You’re entitled to your emotional reactions, up to and including stonewalling unfavored commenters, but I see this behavior as a blatant self-defense mechanism for your beliefs. Likewise a theist could reject LW’s arguments for atheism because oooh those evil people say I’m crazy and it’s making me uncomfortable.
I don’t think I’d characterize calling one’s interlocutor crazy as “evil” so much as “mean”. I wouldn’t expect my theist friends to want to talk to me—about anything, really, much less religion—if I started out presuming them insane because they disagree with me! For the same reason, I don’t blame the theists I know from steering clear of this site. It’s a hostile environment for them, and they have no reason to enter any hostile environment, including this one. Similarly, I have precious little interest in having nonessential exchanges with or near people who have announced their intention to be mean to me. Calling it a “self-defense mechanism” looks like you think I need some reason to refrain from having conversations with or around you and those who agree with you, apart from predicting that they’ll be unfun.

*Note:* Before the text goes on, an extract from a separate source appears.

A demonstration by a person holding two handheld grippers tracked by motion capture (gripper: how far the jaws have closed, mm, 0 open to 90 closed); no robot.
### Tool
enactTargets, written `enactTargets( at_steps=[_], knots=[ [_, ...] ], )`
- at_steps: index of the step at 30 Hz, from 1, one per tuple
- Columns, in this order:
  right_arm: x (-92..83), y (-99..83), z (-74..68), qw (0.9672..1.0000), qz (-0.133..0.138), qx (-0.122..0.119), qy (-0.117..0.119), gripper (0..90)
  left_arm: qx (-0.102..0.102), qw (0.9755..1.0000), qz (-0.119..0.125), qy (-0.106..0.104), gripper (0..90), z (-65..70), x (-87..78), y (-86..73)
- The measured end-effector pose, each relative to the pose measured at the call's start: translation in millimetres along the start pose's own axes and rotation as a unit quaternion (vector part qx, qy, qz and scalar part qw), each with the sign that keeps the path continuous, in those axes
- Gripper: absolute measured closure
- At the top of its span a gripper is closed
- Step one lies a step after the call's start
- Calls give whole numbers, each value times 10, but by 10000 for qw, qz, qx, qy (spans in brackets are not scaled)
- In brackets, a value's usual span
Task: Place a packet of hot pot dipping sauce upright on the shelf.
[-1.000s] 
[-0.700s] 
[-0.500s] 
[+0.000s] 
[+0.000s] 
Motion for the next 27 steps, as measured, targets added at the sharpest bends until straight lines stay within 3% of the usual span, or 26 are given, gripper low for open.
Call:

Indeed, categorizing one’s enemies as “insane” seems like a bad epistemic move—a bit closer to deciding they’re evil mutants.
Translation: we shouldn’t discourage new fiction, because we need more fiction that supports my worldview (which by the way happens to be good and true).
Alicorn, no offense intended, but your rationality just seems to switch off when you start talking about your politics. This isn’t the first time I notice that.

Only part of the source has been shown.